By contrast, a Chapter 13 bankruptcy lasts three to five years because you have to pay back some or all of your debts through a repayment plan. So if you were looking to file a Chapter 13 bankruptcy, it might be a better idea to file individually after the divorce because it takes a long time to complete.
If you are considering bankruptcy, contact Cameron Bankruptcy Law today. We can help you decide which type of bankruptcy is right for you and guide you through the process.
When it comes to property division in divorce, North Carolina is an equitable distribution state. People who get married get their money, earnings, age, health, and needs to be taken into account when the court divides their marital property. This means that the court will do this in a way that is fair and equitable.
Some of the most important considerations in dividing property in a divorce include:
– The value of the marital property.
– Each spouse’s separate property (property owned prior to marriage or inherited during marriage).
– Each spouse’s contribution to the acquisition, preservation, or appreciation in value of the marital property.

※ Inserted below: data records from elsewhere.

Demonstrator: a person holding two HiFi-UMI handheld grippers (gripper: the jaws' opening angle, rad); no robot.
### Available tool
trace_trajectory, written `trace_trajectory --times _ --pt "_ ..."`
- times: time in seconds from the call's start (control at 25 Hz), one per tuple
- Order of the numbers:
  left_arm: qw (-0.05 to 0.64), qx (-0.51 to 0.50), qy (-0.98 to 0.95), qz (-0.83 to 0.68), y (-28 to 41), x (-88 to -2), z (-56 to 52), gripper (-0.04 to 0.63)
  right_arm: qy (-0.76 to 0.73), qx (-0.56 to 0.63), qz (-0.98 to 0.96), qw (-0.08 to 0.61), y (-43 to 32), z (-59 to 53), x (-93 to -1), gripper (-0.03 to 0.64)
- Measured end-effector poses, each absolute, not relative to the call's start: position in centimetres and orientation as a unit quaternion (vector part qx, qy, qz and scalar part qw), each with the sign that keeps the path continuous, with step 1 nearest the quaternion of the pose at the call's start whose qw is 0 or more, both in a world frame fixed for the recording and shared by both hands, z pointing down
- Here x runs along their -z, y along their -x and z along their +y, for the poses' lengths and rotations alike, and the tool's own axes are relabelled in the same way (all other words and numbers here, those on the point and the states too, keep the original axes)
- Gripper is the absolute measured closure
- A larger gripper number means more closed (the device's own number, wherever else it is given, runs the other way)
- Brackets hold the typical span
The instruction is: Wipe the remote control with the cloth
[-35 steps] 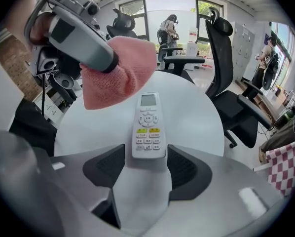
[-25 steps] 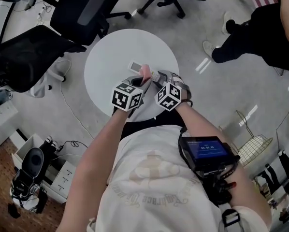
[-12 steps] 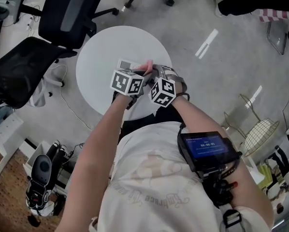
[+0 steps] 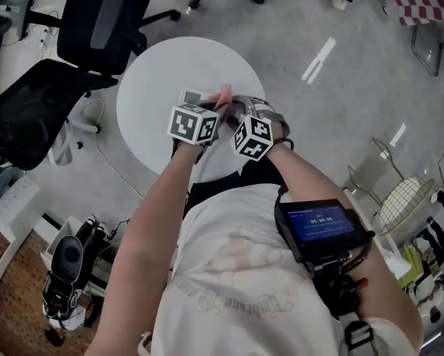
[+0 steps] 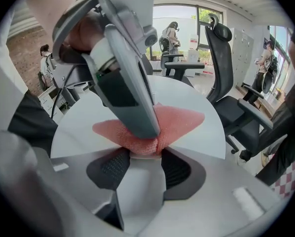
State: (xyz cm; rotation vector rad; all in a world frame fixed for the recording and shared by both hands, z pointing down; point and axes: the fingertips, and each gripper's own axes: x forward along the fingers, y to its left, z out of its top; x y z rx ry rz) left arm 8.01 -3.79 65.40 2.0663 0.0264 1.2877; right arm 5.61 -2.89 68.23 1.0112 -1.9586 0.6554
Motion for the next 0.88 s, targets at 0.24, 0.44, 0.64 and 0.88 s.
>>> trace_trajectory --times 0.24,0.44,0.64,0.88 --pt "0.316 -0.505 -0.802 -0.034 -6.4 -65.8 -6.7 0.569 -0.397 -0.26 -0.778 0.412 -5.7 -2.9 -68.2 0.407" --pt "0.295 -0.513 -0.804 -0.059 -5.0 -66.2 -8.8 0.569 -0.395 -0.262 -0.778 0.412 -5.6 -3.1 -68.0 0.407" --pt "0.279 -0.518 -0.804 -0.086 -3.8 -66.5 -10.9 0.568 -0.39 -0.26 -0.78 0.414 -5.5 -3.2 -68.0 0.407" --pt "0.278 -0.522 -0.798 -0.118 -1.6 -66.9 -14.2 0.568 -0.388 -0.262 -0.781 0.414 -5.3 -3.3 -67.8 0.407"
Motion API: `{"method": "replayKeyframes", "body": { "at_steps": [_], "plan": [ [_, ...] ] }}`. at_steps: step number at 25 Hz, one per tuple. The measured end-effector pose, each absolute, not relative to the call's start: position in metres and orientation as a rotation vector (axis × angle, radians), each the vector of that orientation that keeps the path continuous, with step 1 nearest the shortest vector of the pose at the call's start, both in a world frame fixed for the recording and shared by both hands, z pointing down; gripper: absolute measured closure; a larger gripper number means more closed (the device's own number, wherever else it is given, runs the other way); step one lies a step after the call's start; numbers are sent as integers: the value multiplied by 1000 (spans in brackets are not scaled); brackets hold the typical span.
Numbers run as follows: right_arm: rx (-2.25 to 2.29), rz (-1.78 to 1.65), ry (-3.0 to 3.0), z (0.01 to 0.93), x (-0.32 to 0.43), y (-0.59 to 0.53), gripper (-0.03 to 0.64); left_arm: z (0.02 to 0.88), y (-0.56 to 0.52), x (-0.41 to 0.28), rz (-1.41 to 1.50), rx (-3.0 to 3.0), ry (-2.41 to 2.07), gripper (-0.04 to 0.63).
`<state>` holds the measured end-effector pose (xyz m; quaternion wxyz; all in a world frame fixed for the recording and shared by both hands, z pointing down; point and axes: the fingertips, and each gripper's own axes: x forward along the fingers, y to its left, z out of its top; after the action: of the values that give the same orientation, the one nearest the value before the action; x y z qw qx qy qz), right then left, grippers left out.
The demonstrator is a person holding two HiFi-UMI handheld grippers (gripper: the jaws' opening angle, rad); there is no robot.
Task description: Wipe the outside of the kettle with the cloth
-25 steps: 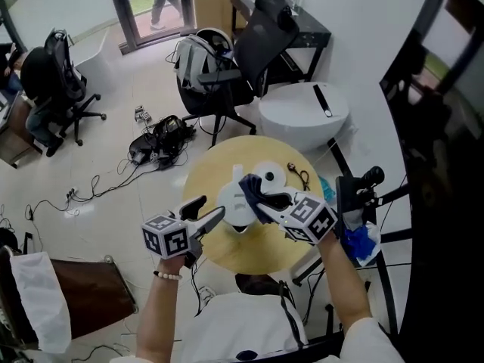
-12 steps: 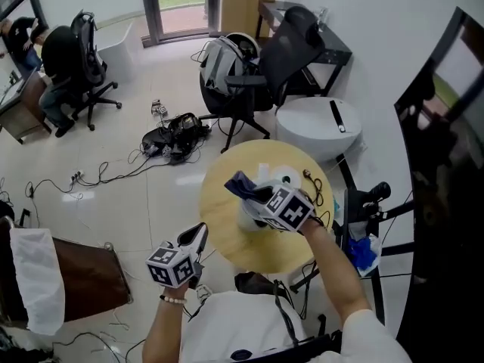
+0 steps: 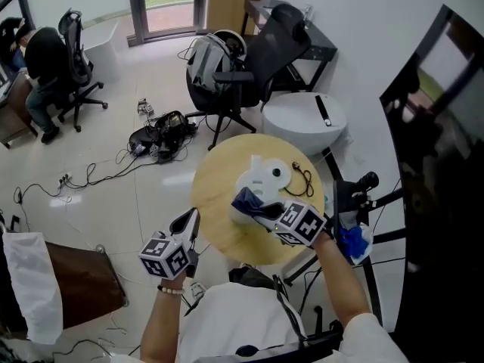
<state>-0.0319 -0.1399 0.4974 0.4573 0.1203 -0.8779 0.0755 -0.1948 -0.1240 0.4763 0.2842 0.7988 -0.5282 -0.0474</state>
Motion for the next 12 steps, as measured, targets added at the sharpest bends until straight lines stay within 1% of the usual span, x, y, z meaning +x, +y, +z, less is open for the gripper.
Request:
{"method": "replayKeyframes", "body": {
  "at_steps": [3, 6, 12],
  "plan": [
    [438, 312, -2256, 482, -18, -132, 541, 469, -118, -195, -172, 2148, -1375, 595],
    [630, 458, -2421, 447, -6, -124, 541, 462, -108, -195, -200, 2159, -1330, 595],
    [1010, 664, -2673, 389, 16, -85, 543, 446, -84, -186, -185, 2224, -1245, 595]
  ]
}}
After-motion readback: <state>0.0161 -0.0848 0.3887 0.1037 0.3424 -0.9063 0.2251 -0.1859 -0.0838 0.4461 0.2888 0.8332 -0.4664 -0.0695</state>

– The length of the marriage.
– The standard of living established during the marriage.
– The relative economic circumstances of each spouse at the time of divorce.
– Whether either spouse has a prior divorce or annulment,
If you and your spouse are unable to reach an agreement on how to divide your property, the court will make the decision for you. All of the above factors will be taken into account by the court when it makes its decision. The court will also take into account any other relevant factors in your case.
Getting Rid of Marital Debt
When it comes to divorce, one of the biggest issues can be dividing up debt. Who is responsible for what? How do you split it up so that both parties are happy? This can often be a very stressful and time-consuming process.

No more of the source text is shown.